Work required =
Write out all the data verbatim. Skip images.

*** Opening of Given material ***

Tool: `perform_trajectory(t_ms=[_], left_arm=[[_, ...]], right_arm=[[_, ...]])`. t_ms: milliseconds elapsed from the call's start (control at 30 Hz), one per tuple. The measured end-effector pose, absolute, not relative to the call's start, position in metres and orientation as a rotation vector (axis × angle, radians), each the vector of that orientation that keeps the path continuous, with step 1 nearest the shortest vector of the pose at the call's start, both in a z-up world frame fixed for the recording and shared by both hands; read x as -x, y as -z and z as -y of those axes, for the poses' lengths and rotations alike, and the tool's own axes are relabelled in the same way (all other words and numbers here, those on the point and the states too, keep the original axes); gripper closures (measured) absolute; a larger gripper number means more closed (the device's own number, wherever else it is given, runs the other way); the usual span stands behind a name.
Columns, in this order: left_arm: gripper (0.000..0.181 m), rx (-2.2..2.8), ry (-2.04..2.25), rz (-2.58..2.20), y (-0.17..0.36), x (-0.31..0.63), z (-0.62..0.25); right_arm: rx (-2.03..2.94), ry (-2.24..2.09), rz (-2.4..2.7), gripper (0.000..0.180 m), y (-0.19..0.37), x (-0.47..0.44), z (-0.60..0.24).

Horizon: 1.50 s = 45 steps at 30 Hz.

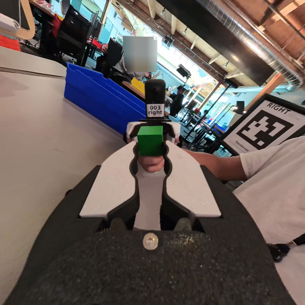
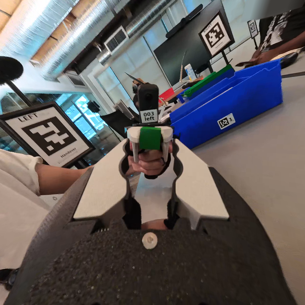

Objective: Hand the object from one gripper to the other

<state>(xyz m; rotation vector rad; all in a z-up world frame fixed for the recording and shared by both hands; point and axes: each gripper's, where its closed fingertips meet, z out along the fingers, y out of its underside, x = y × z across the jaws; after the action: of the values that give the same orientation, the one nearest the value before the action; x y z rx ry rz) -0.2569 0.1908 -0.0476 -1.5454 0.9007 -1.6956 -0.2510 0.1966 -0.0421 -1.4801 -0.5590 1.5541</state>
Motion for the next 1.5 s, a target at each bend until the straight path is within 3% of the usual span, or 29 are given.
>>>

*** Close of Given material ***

Answer section =
Tool: `perform_trajectory(t_ms=[_], left_arm=[[_, ...]], right_arm=[[_, ...]])`. t_ms: milliseconds elapsed from the call's start (control at 30 Hz), one per tuple. The measured end-effector pose, absolute, not relative to the call's start, position in metres and orientation as a rotation vector (axis × angle, radians), each the vector of that orientation that keeps the path continuous, with step 1 nearest the shortest vector of the pose at the call's start, both in a z-up world frame fixed for the recording and shared by both hands; read x as -x, y as -z and z as -y of those axes, for the poses' lengths and rotations alike, and the tool's own axes are relabelled in the same way (all other words and numbers here, those on the point and the states too, keep the original axes); gripper closures (measured) absolute; a larger gripper number means more closed (the device's own number, wherever else it is given, runs the other way); the usual span stands behind a name.
Columns, in this order: left_arm: gripper (0.000..0.181 m), rx (-2.2..2.8), ry (-2.04..2.25), rz (-2.58..2.20), y (-0.17..0.36), x (-0.31..0.63), z (-0.62..0.25); right_arm: rx (-2.03..2.94), ry (-2.24..2.09), rz (-2.4..2.7), gripper (0.000..0.180 m), y (-0.19..0.37), x (-0.47..0.44), z (-0.60..0.24).

Horizon: 1.50 s = 45 steps at 30 Hz.


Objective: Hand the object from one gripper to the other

<state>(xyz m; rotation vector rad; all in a z-up world frame fixed for the recording and shared by both hands; point and axes: each gripper's, where its closed fingertips meet, z out along the fingers, y out of its underside, x = y × z across the jaws; after the action: of the values that give the same orientation, the one nearest the value before the action; x y z rx ry rz) -0.2569 0.1908 -0.0476 -1.5454 0.9007 -1.6956 -0.2510 0.1966 -0.0421 -1.4801 -0.5590 1.5541</state>
Motion for the next 1.5 s, a target at each bend until the straight path is within 3% of the usual span, or 29 are given.
>>>

This finishes the response to the exercise.